**Required action**
Transcribe the listing below exactly, leaving out each image.

*** Stored data ***

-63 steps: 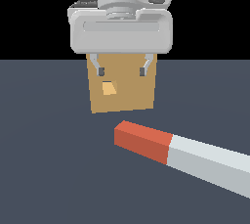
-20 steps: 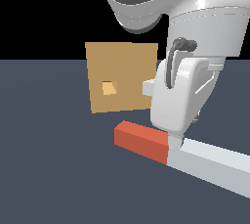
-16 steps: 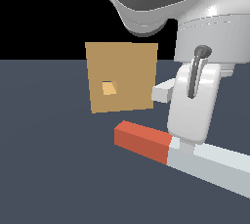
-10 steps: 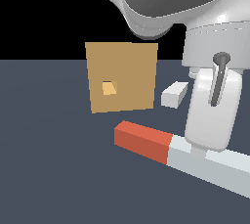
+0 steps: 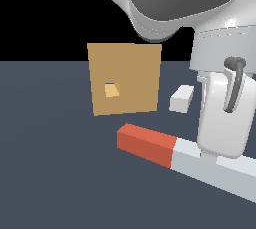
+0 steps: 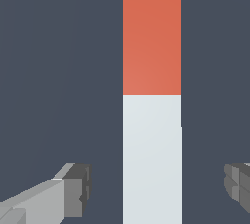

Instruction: Insert the peg into the horizontal hole in a box.

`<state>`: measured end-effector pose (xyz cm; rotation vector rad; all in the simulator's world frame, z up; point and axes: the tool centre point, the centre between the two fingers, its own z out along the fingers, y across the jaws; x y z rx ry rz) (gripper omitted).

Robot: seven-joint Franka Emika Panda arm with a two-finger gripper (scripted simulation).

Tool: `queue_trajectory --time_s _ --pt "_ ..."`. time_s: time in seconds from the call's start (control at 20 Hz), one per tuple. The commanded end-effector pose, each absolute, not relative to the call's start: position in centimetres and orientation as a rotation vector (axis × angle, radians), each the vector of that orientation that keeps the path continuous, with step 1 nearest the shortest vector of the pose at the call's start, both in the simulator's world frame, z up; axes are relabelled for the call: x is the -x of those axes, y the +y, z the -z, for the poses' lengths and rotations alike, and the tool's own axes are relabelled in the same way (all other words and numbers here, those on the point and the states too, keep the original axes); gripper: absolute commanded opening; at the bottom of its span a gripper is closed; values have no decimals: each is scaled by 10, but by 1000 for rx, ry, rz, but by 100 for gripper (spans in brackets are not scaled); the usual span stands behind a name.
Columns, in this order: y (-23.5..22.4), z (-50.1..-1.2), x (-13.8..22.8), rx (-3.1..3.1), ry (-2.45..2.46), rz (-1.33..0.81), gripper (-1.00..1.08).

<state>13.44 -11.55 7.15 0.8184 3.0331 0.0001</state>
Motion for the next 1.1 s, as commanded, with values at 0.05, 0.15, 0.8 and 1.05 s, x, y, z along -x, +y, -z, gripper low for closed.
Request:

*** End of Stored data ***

**Solution to this exercise**
-63 steps: 
-20 steps: 
-16 steps: 
-10 steps: 
+0 steps: 
+0 steps: 

Instruction: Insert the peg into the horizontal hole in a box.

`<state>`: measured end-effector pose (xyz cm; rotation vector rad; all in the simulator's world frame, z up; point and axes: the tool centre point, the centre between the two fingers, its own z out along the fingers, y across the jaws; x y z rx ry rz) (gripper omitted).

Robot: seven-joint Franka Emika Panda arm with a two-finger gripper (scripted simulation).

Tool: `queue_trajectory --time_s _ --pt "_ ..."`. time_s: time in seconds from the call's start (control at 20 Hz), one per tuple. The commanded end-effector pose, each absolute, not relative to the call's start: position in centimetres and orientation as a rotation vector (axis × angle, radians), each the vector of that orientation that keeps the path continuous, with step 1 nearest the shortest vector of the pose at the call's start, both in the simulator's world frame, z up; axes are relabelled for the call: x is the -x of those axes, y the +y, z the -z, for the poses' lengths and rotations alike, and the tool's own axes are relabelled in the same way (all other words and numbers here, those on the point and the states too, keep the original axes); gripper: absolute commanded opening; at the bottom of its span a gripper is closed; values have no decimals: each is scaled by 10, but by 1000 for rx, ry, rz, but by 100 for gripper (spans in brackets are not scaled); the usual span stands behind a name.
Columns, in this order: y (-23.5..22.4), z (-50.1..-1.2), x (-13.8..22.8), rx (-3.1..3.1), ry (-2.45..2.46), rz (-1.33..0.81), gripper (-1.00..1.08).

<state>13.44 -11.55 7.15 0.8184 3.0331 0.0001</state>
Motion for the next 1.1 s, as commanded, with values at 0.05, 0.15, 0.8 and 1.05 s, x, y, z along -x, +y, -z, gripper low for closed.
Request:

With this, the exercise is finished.